I just kept shuffling forward as I tried to work this out. Not a single thing had been made clearer than that I was to accept no substitute for Lukombo Owona. Luk was it—Luk and absolutely no one but Luk. This guy had done his looking around. I now did mine, looking for a tall, gawky black guy that might be Art Owens’s half brother. Standing by the doorway of the terminal was a black guy who was a sort of bigger, meatier version of Art—neither tall nor gawky, but definitely interested in me. I went up to him and said, “Luk?”

He frowned and turned to the hippie, and the two of them exchanged some words in French. When they were finished, the hippie looked down at me and said, “I explained to Mafuta here that you were expecting to meet Luk Owona at the airport, and Mafuta said, ‘Luk Owona is the prime minister of Mabili. He doesn’t meet people at the airport.’ Which is the way it is, Julie. He sends people to meet people. He sent Mafuta and he sent me, and I’m afraid you’re just gonna have to live with that. Either that or turn around and go home.”

So, there went one prime directive down the drain.
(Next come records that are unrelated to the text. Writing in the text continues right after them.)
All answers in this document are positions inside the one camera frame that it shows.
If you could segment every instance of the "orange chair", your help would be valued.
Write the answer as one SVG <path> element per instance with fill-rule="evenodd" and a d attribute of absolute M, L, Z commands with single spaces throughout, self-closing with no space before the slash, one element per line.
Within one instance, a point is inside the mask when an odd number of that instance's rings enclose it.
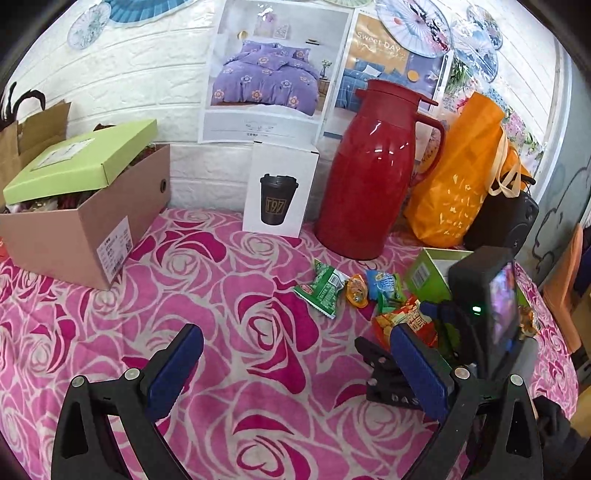
<path fill-rule="evenodd" d="M 582 252 L 583 228 L 578 224 L 574 229 L 573 238 L 560 257 L 558 266 L 542 291 L 542 298 L 558 324 L 569 353 L 576 352 L 582 345 L 579 333 L 571 318 L 573 311 L 571 295 L 574 279 L 579 271 Z"/>

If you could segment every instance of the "plant in vase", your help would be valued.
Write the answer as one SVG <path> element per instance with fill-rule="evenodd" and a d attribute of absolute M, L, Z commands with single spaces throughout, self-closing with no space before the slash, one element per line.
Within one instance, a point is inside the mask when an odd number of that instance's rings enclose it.
<path fill-rule="evenodd" d="M 320 72 L 320 78 L 326 80 L 326 69 L 332 65 L 331 61 L 322 60 L 322 72 Z"/>

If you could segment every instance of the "light green lid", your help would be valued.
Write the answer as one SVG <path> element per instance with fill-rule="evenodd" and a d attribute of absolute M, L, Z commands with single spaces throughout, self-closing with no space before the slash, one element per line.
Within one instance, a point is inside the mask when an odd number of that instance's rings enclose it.
<path fill-rule="evenodd" d="M 141 120 L 53 145 L 4 188 L 6 203 L 105 188 L 156 137 L 157 132 L 156 120 Z"/>

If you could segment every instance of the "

Mafuta went to get my stuff through customs while the aging hippie stood guard over me in a waiting room that was like a bus station from hell, with people sitting on the floor, propped against the wall, sleeping, looking bored, tired, and resigned as they waited for flights that would arrive sometime, someday, or maybe never. The hippie was Glen, or rather Just Glen, as he was known. As a pilot in Vietnam, he abandoned his last name in exchange for the helicopter that was sitting out on the tarmac waiting to take us to Bolamba—in other words, he deserted in a stolen helicopter full of spare parts and fuel, spent the next few years running guns and contraband wherever there was money to be made, and finally settled down to a semirespectable life in Zaire.

As Glen talked, just killing time till Mafuta managed to distribute all the necessary bribes, I began to conceive a hope that we would fly directly to Bolamba and not have to spend a night in Kinshasa as planned. But this was not to be. Air travel in Africa, he explained, was not to be confused with air travel in the U.S. In the U.S. you can track your position constantly, day or night, by loran—long-range navigation by way of a network of ground radio stations—and you always know what weather you’re flying into. In Africa you fly by sight and by guesstimate, and heading out to cross five hundred miles of wildern

ess after dark is strictly an enterprise for heroes and lunatics.

Half an hour later we were outside and piling into a car of a make I’d never seen, certainly not American. Mafuta sat in front, beside the driver, a carbine propped up conspicuously inboard of his left knee. This, Glen explained, let all the riffraff know that we would not take kindly to being messed with. In case of actual trouble, Mafuta would be much more likely to use a handgun.

We set out on a long drive through La Cité, the vast slum where two-thirds of the city’s population lives—block after block of low hovels with lean- to kitchens, where meals were being cooked over open fires. It didn’t take me long to realize that this was the wellhead of the ghastly smell that had greeted us at the airport. When I asked Glen what caused it, he asked if I’d ever visited a big garbage dump. I had to admit that this was a treat I’d missed so far.

“Well, to put it simply,” he said, “garbage burns.”

“So?”

“In La Cité garbage is cooking fuel. A whole lotta people cooking food over burning garbage makes a stench that stays with you a long time.”

I had nothing to say to that—I was concentrating on swallowing.